Refunds
A refund in Sill is an agent-initiated return that travels the same signed pipeline as the original purchase: a signed request_refund mandate enters the edge, the active policy evaluates it, a human reviewer clears the escalation, and the merchant’s existing processor (Stripe today; Shopify in test mode) executes the refund. The refund outcome — together with the original mandate it references — is written to the signed, Merkle-chained audit envelope. Sill never custodies funds: Stripe holds the card, performs the refund, and pays the buyer back. Sill issues the signed authorization and the audit record.
How a refund flows
Section titled “How a refund flows”A refund is a second mandate that points back at the original. The agent never names an amount it pleases — the refund amount is server-derived as min(signed cap, original settled total), and the refund settles on whatever rail settled the original.
sequenceDiagram
autonumber
participant Agent
participant Edge as Sill edge
participant Reviewer as Human reviewer
participant Origin as Sill origin
participant Processor as Stripe (or Shopify)

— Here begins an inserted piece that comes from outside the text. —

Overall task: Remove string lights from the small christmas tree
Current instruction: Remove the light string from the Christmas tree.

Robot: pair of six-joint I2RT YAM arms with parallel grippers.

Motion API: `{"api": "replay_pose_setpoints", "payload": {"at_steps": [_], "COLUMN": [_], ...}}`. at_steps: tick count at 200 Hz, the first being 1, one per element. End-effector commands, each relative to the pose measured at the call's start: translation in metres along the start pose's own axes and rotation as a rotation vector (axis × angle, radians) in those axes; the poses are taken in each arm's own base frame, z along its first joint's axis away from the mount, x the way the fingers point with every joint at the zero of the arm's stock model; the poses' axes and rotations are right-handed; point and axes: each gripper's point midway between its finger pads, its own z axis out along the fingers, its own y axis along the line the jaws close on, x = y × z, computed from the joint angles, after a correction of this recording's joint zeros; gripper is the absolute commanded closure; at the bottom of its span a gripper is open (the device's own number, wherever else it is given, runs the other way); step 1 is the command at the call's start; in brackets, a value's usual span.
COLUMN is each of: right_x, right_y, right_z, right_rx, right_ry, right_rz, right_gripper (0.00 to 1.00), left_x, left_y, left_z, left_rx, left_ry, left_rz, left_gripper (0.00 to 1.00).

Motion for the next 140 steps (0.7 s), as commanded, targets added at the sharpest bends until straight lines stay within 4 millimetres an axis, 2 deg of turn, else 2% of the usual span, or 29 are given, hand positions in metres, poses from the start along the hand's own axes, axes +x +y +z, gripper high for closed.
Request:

participant Audit as Audit envelope
Agent->>Edge: Signed refund mandate (request_refund + original_mandate_id)
Edge->>Edge: Verify signature, identity, and active policy (r07 → escalate)
Edge->>Reviewer: Pause and route to dashboard queue
Reviewer-->>Edge: approve
Edge->>Origin: Enqueue refund dispatch
Origin->>Origin: Pre-rail gates (rail selection, tenancy, refund-on-refund)
Origin->>Processor: Refund call against original charge or order
Processor-->>Origin: succeeded / failed
Origin->>Audit: Signed refund record + settlement evidence
Audit-->>Agent: Verifiable refund outcome
The refund mandate shape
Section titled “The refund mandate shape”A refund mandate is a normal Sill mandate with intent.action = "request_refund" and a closed, narrowly-typed intent block. The agent may not assert order details (line totals, taxes, buyer identity) — those are resolved server-side from the original mandate’s own records. This is deliberate: it forecloses an “amount-smuggling” attack where the agent invents what it allegedly bought.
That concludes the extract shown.